Sohn: Lawmakers, just say no to Gov. Bill Lee's school voucher plan

We should find out today if our Tennessee lawmakers really - and we mean really - support improving education in Hamilton County and our state or whether they just want state taxpayers to help pay for private school tuition and home schools.

Today, the 11-member Senate Finance Committee will decide whether to pass out to the floor Republican Gov. Bill Lee's controversial, voucher-like "education savings account" proposal, dubbed the ESA.

Chattanooga Republican Todd Gardenhire sits on the Senate committee, as does Sen. Bo Watson, R-Hixson, who is the panel's chairman. Gardenhire says he intends to vote no on the legislation. We're not sure where Watson stands. House Finance Committee members also are expected to take up the bill Tuesday, and legislative observers have told Chattanooga Times Free Press reporter Andy Sher that bill already was facing a potentially tight vote. Patsy Hazlewood, R-Signal Mountain, is vice chairman of the House panel.

We hope the legislation receives a resounding no vote. The bill's talking point - giving low-income parents and children "more choice" in education - may sound good on the surface, but it really is just lipstick (and school welfare money) to the middle and upper-middle class.

The governor announced his ESA proposal in his first State of the State address in March. Now he's asking lawmakers to approve a program which would spend up to $125 million in state and local taxpayer dollars by year 5. The proposal was billed as help for "low-income" parents living in a school district with at least three schools falling into the state's bottom 10% to send their children to private schools or for home schooling.

Here's the catch: The students wouldn't actually have to be zoned to attend a low-performing school, and eligibility would be based on double the family income to qualify for the federal free lunch program. In other words, even a middle-income Signal Mountain or Hixson family of four with a $65,260-a-year income could take that average ESA award of $7,300 per student and apply it to a McCallie or GPS or Chattanooga Christian school education - or to home schooling.

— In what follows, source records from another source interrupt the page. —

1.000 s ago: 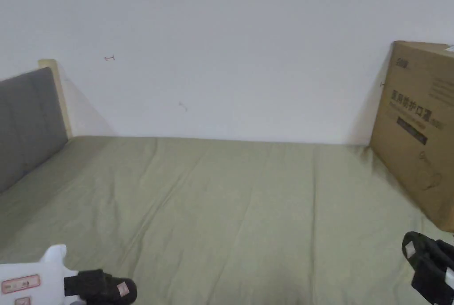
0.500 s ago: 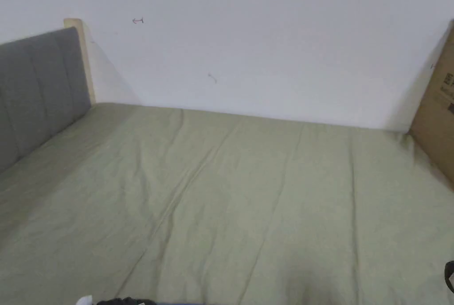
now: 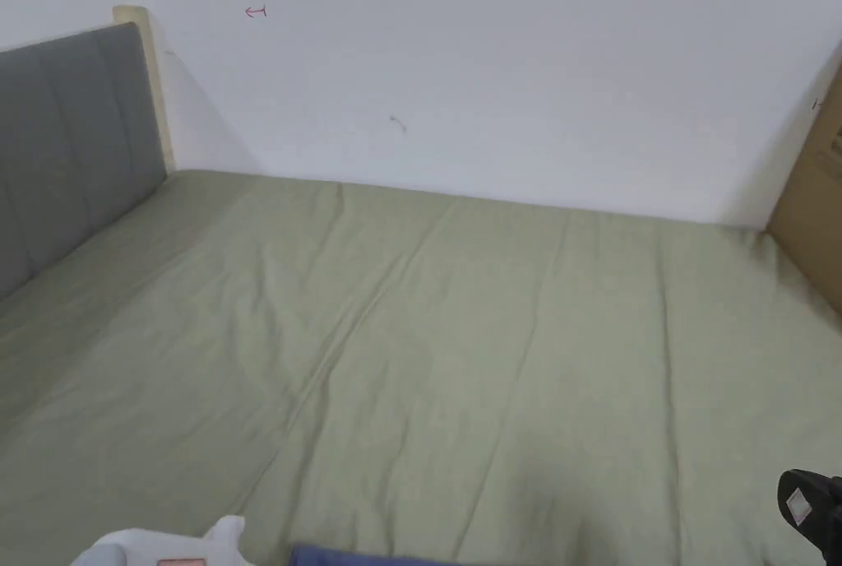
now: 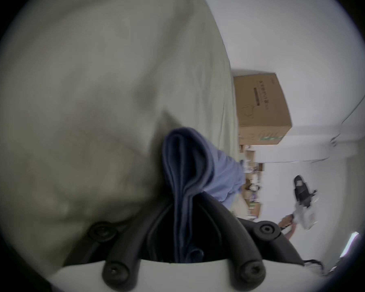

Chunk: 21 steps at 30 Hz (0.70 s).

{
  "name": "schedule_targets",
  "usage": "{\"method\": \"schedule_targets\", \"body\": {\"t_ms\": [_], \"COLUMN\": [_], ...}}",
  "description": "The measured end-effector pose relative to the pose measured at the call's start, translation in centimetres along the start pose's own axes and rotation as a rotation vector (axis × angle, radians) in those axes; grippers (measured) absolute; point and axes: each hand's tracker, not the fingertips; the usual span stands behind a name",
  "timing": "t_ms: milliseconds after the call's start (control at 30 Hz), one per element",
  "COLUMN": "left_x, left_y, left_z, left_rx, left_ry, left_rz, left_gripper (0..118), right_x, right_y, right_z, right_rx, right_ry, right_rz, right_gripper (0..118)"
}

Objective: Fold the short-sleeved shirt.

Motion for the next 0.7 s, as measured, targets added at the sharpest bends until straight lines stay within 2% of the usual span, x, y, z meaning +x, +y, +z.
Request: {"method": "schedule_targets", "body": {"t_ms": [67, 100, 200, 233, 267, 367, 567, 600, 667, 700], "left_x": [0.9, 3.3, 5.3, 8.0, 9.2, 12.3, 21.0, 22.0, 24.1, 24.7], "left_y": [0.1, -0.5, -0.8, -1.9, -2.5, -3.5, -4.9, -5.2, -5.2, -5.3], "left_z": [1.9, 3.7, 6.8, 8.1, 8.4, 8.5, 1.4, 0.1, -1.6, -2.2], "left_rx": [0.054, 0.081, 0.162, 0.186, 0.204, 0.207, 0.068, 0.050, 0.012, 0.010], "left_ry": [0.067, 0.126, 0.542, 0.689, 0.766, 0.724, 0.226, 0.172, 0.067, 0.059], "left_rz": [-0.105, -0.162, -0.306, -0.356, -0.414, -0.425, -0.347, -0.339, -0.319, -0.329], "left_gripper": [4, 4, 4, 4, 4, 4, 5, 11, 65, 87], "right_x": [0.3, 0.5, 1.2, 1.3, 1.6, 2.2, 3.7, 3.9, 4.5, 4.8], "right_y": [-0.1, -0.2, -0.4, -0.5, -0.7, -1.2, -1.9, -1.9, -2.0, -2.0], "right_z": [0.2, 0.3, 0.9, 1.1, 1.3, 2.0, 3.5, 3.8, 4.4, 4.6], "right_rx": [0.002, 0.003, 0.009, 0.011, 0.014, 0.019, 0.025, 0.030, 0.040, 0.043], "right_ry": [-0.001, 0.003, 0.014, 0.016, 0.017, 0.025, 0.028, 0.027, 0.023, 0.022], "right_rz": [-0.012, -0.021, -0.051, -0.056, -0.061, -0.080, -0.133, -0.141, -0.156, -0.161], "right_gripper": [0, 0, 0, 0, 0, 0, 0, 0, 0, 0]}}
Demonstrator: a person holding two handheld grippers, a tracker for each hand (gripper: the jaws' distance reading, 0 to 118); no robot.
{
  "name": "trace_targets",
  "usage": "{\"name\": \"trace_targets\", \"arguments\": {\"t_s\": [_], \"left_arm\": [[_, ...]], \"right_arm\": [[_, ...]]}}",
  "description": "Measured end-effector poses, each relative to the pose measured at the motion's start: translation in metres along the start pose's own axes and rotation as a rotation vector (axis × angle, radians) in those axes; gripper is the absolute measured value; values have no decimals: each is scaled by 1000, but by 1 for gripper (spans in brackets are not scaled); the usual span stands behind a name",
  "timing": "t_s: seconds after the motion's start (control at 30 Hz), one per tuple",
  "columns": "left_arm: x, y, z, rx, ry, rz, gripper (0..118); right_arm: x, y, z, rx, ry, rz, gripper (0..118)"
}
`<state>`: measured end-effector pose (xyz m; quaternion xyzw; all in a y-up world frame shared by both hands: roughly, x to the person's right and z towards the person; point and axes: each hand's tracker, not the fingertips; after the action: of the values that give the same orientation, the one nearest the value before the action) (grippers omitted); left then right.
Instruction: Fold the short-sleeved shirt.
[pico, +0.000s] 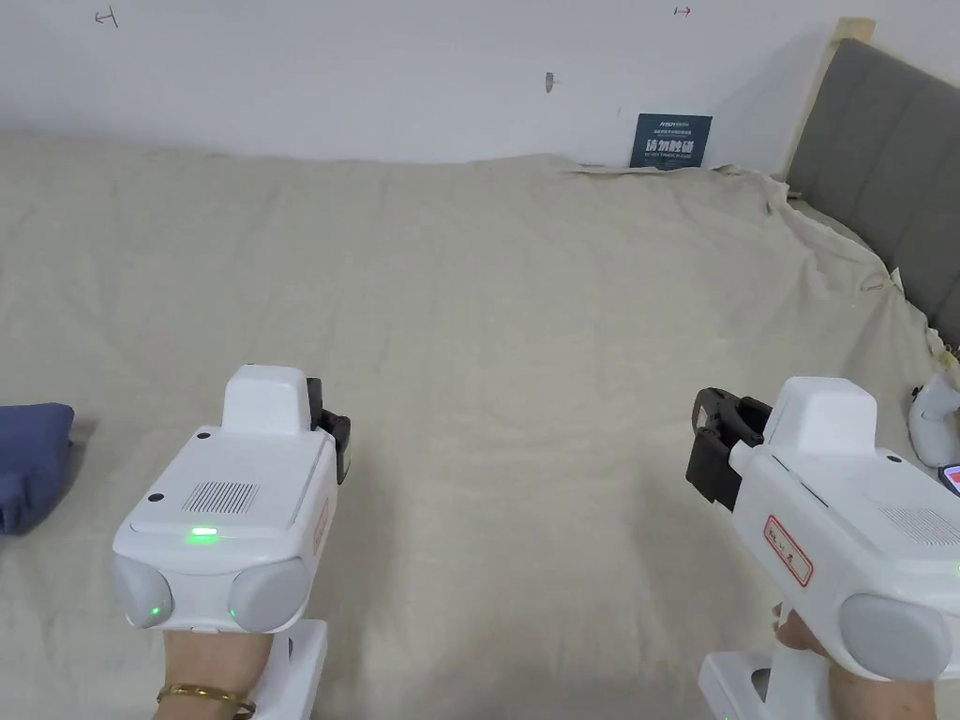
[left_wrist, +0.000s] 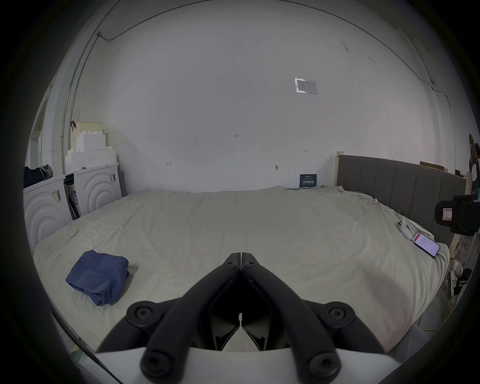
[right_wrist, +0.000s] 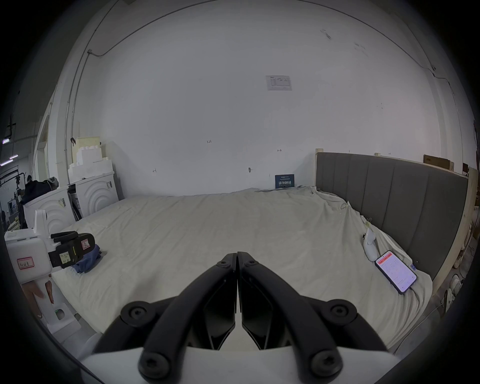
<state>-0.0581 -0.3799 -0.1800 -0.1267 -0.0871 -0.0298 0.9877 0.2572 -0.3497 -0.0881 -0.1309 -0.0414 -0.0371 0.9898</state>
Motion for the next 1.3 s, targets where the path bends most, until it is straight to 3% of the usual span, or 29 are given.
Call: {"name": "trace_targets", "arguments": {"t_s": [1.3], "left_arm": [[4,4,-4,6,-9,-7,0]], "right_arm": [[4,0,0,8,-6,-3,0]]}}
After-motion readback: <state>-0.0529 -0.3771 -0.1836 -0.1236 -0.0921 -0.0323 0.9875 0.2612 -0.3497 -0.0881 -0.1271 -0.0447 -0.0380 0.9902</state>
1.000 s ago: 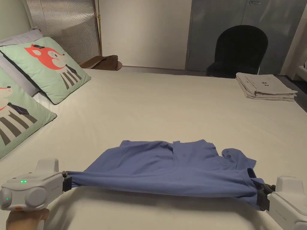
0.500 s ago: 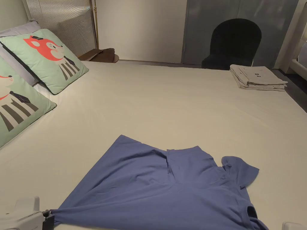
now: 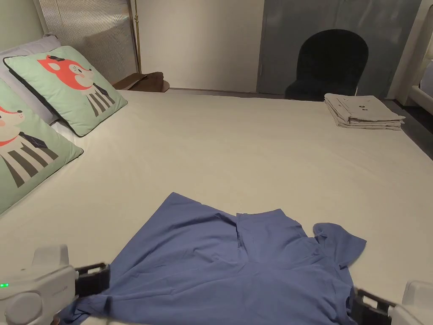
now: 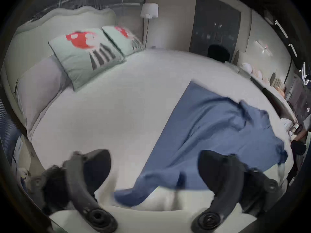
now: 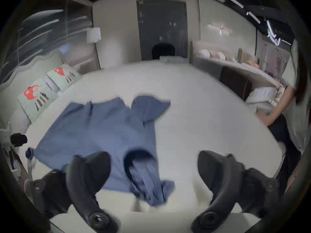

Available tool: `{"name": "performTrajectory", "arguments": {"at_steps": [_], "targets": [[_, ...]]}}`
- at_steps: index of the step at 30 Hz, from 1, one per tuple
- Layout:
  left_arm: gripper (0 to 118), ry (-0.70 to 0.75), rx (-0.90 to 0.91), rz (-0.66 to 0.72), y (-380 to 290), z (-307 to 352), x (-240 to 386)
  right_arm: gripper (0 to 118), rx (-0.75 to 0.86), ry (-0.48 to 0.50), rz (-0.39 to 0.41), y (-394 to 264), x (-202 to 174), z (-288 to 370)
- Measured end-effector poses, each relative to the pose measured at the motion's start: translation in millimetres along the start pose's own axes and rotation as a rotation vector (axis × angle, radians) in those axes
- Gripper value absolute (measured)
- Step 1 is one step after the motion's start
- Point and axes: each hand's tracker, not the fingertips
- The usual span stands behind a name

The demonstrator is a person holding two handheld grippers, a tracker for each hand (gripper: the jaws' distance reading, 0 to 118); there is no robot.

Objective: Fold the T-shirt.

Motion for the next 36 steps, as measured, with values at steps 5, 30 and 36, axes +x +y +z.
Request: {"name": "performTrajectory", "arguments": {"at_steps": [5, 30, 36], "targets": [[108, -0.111, 0.247, -0.010, 46, 38, 41, 107, 0.226, 0.028, -0.003, 58, -18, 26], [0, -0.139, 0.496, -0.187, 61, 49, 113, 0, 0.483, 0.017, 0.177, 90, -78, 50], [0, -0.116, 0.294, -0.167, 56, 35, 75, 0, 0.467, 0.039, 0.179, 89, -82, 45]]}}
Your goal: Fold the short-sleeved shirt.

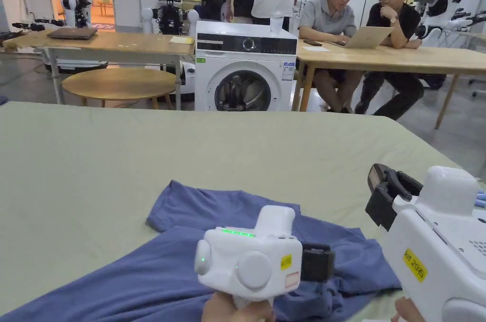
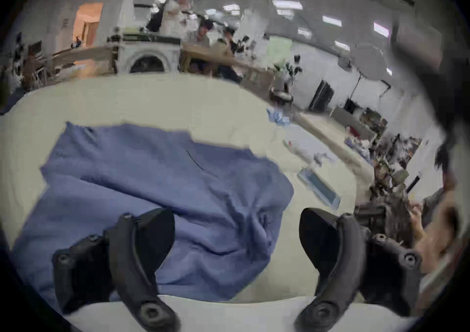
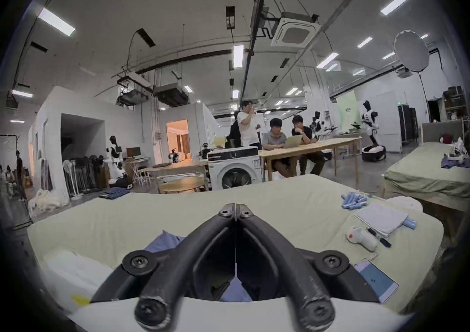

That's hardly the bee's knees of helping "low-income" education in Hamilton County, and probably not in other counties where it would apply: Knox, Shelby, Metro Davidson and Jackson/Madison County school districts.

In fact, in Hamilton County we already have a tremendous education gap and recently have enacted no fewer than 60 manners of school "choice" (including more than a dozen magnet schools and 25 new Future Ready Institutes). If passed, Lee's ESA plan seems almost certain to have the unintended - at least we hope it's unintended - consequence of decreasing social and economic diversity of schools. That social and economic diversity is something education leaders have long said is crucial to closing learning gaps.

And that diversity is, narrowly in part, why Gardenhire is a sure no vote on Lee's proposal. The Lee administration amended the ESA bill to keep undocumented immigrant students out of the ESA program, and Gardenhire has long been a proponent of making sure immigrants get the education our laws say they are supposed to get. Gardenhire has unsuccessfully fought to let undocumented immigrant children living in Tennessee pay in-state tuition rates to attend public colleges if they are in the federal Deferred Action for Childhood Arrivals program.

Gardenhire said a second reason he opposes the legislation is the effort he, Watson and Rep. Mike Carter, R-Ooltewah, went to a few years ago to help Hamilton County schools maintain control over the county's lowest-performing priority schools by negotiating a hybrid plan with the state - the Partnership Network.

While the governor has said his ESA proposal would be funded with new money and not take funds "away" from the public schools, the fact remains that this $125 million in new money over five years could be better spent on education in our public schools.

This legislation isn't really aimed at teaching economically disadvantaged children in private and home schools. It seems aimed instead at siphoning 15,000 to 30,000 middle-income children out of public schools - children who already have plenty of other advantages.

Our lawmakers should say no thank you to this proposal.